Here's the inside of Villa Ixora, our wonderful anniversary dinner location.  I've got a Pina Colada and Conni has a MaiTai.  With the fresh fruits available, both cocktails are superb.

Course one:  Pate and toast points. 

Eyes closed, Conni poses with her meal of duck breast over mashed yams with a honey/ginger/line reduction. 

My meal was this gorgeous tuna concoction, their take on Salade Nicoise,  I think.  The seared Ahi tuna was over a quinoa salad and lettuce. 


The woman who owns this boat has just completed a single-handed circumnavigation:  an impressive feat.  The boat has an odd underbody, though, with a split between the keel and rudder, and an enclosed propeller.  It's a design that I've never seen, but obviously provides a lot of protection for the prop.

 
This old boat was hauled on Wednesday and splashed on Friday, nowhere near enough time to repair the entire transom of the boat.  There's a lot of wood rot there.  The hull is wood, obviously, but with a layer of fiberglass over it.
 

Lovely Conni strides back from admiring this catamaran as the boat slides back into the water.


A small fleet of sailboats lie at anchor between us and the beautiful island of Bora Bora.  Clouds cover the island's top.  The land at right is Taha'a, the vanilla island.  Taha'a is one of our favorites and lies in the same lagoon as Raiatea, the island where we are.


This a derelict ferry that now complicates entry and exit from the launch slip.  Take care if one must tie to this piece of crap, since the rust on her sides can badly damage a hull. 


This expensive boat, a catamaran, struck a reef at high speed last year and the collision removed significant parts of this hull.  The yard crew pumped her out, patched her enough to get her to the yard, and has almost completed repairs.  It's an impressive amount of work, and the yard's proficiency gave them carte blanche for the work.


I mentioned this marking on our tickets:  Docs OK, means that we had provided proof of our CoVid vaccine and a negative PCR CoVid test within 72 hours of boarding.  These people weren't messing around!  On landing in Papeete, we had to test negatively to a test given at the airport before we were allowed to leave.


This is an interesting photo, showing our VHF radio at left, our new BlueTooth radio in the middle, and the single side band radio speaker at right.  I fabricated the box for the new BlueTooth radio and had to solder a lot of wires together to install it.

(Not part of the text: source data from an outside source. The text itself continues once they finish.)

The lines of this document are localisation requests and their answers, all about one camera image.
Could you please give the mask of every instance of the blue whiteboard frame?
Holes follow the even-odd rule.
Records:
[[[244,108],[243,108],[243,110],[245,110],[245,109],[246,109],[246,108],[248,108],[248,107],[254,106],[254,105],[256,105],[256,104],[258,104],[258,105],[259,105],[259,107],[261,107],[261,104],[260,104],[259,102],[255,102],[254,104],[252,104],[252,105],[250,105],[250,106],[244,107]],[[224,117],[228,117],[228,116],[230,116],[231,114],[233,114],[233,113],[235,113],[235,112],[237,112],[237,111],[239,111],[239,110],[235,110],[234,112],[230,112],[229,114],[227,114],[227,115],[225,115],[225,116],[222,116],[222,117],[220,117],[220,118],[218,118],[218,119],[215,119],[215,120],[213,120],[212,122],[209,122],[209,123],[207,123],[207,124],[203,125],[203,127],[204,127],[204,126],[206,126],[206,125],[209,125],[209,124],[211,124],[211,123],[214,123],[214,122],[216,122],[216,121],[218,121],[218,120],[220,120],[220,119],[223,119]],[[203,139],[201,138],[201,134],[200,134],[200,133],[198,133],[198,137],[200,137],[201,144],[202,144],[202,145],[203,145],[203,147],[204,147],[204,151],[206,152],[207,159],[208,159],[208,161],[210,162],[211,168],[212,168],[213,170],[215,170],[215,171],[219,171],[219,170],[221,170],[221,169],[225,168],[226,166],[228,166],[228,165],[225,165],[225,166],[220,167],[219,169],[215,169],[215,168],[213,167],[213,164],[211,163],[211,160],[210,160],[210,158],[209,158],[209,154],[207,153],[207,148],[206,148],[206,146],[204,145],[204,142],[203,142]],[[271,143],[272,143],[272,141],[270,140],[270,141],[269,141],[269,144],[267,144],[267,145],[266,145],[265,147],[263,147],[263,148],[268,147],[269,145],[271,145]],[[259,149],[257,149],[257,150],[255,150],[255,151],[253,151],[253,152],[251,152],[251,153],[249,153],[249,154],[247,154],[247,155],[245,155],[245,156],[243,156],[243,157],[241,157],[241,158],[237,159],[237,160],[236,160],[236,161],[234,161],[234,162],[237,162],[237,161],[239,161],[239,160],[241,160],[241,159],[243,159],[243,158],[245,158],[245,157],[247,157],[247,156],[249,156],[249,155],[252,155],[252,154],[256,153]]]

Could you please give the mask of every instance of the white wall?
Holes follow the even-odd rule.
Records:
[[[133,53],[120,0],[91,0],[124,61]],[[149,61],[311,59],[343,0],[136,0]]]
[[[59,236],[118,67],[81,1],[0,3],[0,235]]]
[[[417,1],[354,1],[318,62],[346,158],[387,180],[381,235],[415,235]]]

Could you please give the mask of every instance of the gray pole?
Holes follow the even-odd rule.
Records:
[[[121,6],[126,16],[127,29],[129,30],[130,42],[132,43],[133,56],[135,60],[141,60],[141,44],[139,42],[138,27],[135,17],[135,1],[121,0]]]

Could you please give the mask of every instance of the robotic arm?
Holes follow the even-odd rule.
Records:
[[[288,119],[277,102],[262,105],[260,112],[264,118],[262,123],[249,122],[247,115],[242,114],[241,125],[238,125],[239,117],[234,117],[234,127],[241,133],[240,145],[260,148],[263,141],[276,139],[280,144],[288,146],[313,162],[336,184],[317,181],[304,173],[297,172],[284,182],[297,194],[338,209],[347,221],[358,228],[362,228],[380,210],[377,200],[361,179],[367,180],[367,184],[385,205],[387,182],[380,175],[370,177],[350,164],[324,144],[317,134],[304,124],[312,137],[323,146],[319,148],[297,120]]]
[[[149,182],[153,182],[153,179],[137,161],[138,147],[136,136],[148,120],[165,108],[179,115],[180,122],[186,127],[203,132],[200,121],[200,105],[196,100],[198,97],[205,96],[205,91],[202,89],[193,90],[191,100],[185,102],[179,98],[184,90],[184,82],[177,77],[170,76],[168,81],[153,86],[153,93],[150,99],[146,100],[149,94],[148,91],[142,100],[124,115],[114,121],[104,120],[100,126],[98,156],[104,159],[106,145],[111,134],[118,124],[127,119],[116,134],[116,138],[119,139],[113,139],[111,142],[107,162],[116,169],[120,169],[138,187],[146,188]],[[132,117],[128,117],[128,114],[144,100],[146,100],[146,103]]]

These are propeller zincs, the one at left showing the reason that they are used.  Two dissimilar metals immersed in seawater create a battery and one of the metal will lose atoms to the other metal. Boats have sunk because of this electrolysis problem.  We use zincs because it's the metal that will give up atoms to any other metal, as it has done here.  The zinc at right is the replacement one. Amazing, isn't it?


The yard has new stands and two new boat lifting devices.  This large blue machine has independently-powered and movable wheels, so it can move in any direction.  It can carry a 50 ton vessel. 


It's an enormous machine!


An impromptu sign at our Liaut store announces that there is a rice shortage.  We learned that the reason was a delay in the local supply ship.  When one lives on an island, one survives at the whim of shipping.


Tuna!  Fresh tuna, locally caught and in huge blocks, is for sale today in Liaut.


This photo will probably load slowly, but it's worth it.  Bora Bora, 22 nautical miles away is, to most people, the most beautiful island in the world.  The green-colored water in the foreground is just inside our reef and is VERY shallow water.


With red-hulled Wings in the background, Teina Teriitaohia waves hello.